[Dataset excerpts]
******

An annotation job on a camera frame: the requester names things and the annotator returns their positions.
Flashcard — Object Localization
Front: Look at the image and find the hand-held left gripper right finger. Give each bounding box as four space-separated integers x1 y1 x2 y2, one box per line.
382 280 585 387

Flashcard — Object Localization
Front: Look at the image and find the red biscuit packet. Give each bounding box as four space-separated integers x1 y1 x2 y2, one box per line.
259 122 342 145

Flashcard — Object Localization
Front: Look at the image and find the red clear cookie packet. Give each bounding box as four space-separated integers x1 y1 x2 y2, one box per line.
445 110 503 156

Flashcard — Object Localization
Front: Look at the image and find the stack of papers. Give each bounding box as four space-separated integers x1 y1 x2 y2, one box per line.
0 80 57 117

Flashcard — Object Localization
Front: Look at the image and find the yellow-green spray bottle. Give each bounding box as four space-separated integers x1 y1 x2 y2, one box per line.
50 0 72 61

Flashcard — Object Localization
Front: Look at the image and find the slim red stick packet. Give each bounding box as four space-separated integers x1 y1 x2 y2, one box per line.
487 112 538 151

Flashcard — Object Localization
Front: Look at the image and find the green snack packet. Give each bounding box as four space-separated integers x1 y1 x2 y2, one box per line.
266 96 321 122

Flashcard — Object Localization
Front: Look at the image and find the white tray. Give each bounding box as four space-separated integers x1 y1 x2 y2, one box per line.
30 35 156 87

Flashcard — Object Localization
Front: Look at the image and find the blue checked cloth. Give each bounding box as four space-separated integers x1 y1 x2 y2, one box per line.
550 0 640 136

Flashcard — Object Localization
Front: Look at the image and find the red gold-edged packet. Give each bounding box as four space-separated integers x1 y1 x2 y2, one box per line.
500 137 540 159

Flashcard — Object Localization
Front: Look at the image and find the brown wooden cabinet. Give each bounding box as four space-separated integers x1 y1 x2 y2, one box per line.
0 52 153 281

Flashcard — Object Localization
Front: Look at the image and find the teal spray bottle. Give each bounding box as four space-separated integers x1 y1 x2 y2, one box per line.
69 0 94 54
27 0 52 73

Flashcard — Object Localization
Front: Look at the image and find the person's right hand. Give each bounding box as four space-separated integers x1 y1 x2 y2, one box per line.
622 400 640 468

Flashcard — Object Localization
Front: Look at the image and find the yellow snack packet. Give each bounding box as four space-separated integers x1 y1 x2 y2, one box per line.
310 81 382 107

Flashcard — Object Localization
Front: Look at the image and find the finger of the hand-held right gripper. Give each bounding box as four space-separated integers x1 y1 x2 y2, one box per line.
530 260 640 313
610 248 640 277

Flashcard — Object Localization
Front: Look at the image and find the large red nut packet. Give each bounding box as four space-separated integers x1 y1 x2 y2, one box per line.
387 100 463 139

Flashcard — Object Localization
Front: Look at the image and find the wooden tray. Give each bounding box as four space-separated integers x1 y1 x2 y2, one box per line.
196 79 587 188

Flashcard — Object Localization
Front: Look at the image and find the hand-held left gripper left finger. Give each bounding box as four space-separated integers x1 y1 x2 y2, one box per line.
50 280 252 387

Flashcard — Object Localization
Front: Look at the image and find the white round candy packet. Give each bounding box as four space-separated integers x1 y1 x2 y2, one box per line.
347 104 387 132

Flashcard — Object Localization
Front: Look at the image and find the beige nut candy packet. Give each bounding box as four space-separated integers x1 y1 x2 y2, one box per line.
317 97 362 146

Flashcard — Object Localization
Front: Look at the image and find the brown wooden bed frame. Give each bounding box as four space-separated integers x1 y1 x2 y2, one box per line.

******

Reproduce the entries exactly, each one as given.

▶ RESPONSE FOR THIS EXERCISE:
An annotation job on a camera frame: the requester names things and the annotator returns their positions.
Flashcard — Object Localization
Front: Look at the image and find the hand-held left gripper right finger. Give each bounding box as four space-separated integers x1 y1 x2 y2, one box per line.
382 280 585 387

Flashcard — Object Localization
Front: Look at the image and find the red biscuit packet. Give each bounding box as four space-separated integers x1 y1 x2 y2, one box per line.
259 122 342 145

Flashcard — Object Localization
Front: Look at the image and find the red clear cookie packet. Give each bounding box as four space-separated integers x1 y1 x2 y2, one box per line.
445 110 503 156

Flashcard — Object Localization
Front: Look at the image and find the stack of papers. Give each bounding box as four space-separated integers x1 y1 x2 y2, one box per line.
0 80 57 117

Flashcard — Object Localization
Front: Look at the image and find the yellow-green spray bottle. Give each bounding box as four space-separated integers x1 y1 x2 y2, one box per line.
50 0 72 61

Flashcard — Object Localization
Front: Look at the image and find the slim red stick packet. Give each bounding box as four space-separated integers x1 y1 x2 y2, one box per line.
487 112 538 151

Flashcard — Object Localization
Front: Look at the image and find the green snack packet. Give each bounding box as four space-separated integers x1 y1 x2 y2, one box per line.
266 96 321 122

Flashcard — Object Localization
Front: Look at the image and find the white tray. Give each bounding box as four space-separated integers x1 y1 x2 y2, one box per line.
30 35 156 87

Flashcard — Object Localization
Front: Look at the image and find the blue checked cloth. Give each bounding box as four space-separated integers x1 y1 x2 y2, one box per line.
550 0 640 136

Flashcard — Object Localization
Front: Look at the image and find the red gold-edged packet. Give each bounding box as four space-separated integers x1 y1 x2 y2, one box per line.
500 137 540 159

Flashcard — Object Localization
Front: Look at the image and find the brown wooden cabinet. Give each bounding box as four space-separated integers x1 y1 x2 y2, one box per line.
0 52 153 281

Flashcard — Object Localization
Front: Look at the image and find the teal spray bottle. Give each bounding box as four space-separated integers x1 y1 x2 y2, one box per line.
69 0 94 54
27 0 52 73

Flashcard — Object Localization
Front: Look at the image and find the person's right hand. Give each bounding box as four space-separated integers x1 y1 x2 y2, one box per line.
622 400 640 468

Flashcard — Object Localization
Front: Look at the image and find the yellow snack packet. Give each bounding box as four space-separated integers x1 y1 x2 y2, one box per line.
310 81 382 107

Flashcard — Object Localization
Front: Look at the image and find the finger of the hand-held right gripper. Give each bounding box as four space-separated integers x1 y1 x2 y2, one box per line.
530 260 640 313
610 248 640 277

Flashcard — Object Localization
Front: Look at the image and find the large red nut packet. Give each bounding box as four space-separated integers x1 y1 x2 y2, one box per line.
387 100 463 139

Flashcard — Object Localization
Front: Look at the image and find the wooden tray. Give each bounding box as four space-separated integers x1 y1 x2 y2, one box per line.
196 79 587 188

Flashcard — Object Localization
Front: Look at the image and find the hand-held left gripper left finger. Give each bounding box as four space-separated integers x1 y1 x2 y2, one box per line.
50 280 252 387

Flashcard — Object Localization
Front: Look at the image and find the white round candy packet. Give each bounding box as four space-separated integers x1 y1 x2 y2, one box per line.
347 104 387 132

Flashcard — Object Localization
Front: Look at the image and find the beige nut candy packet. Give each bounding box as four space-separated integers x1 y1 x2 y2, one box per line.
317 97 362 146

Flashcard — Object Localization
Front: Look at the image and find the brown wooden bed frame. Give each bounding box as four space-separated integers x1 y1 x2 y2, one box per line.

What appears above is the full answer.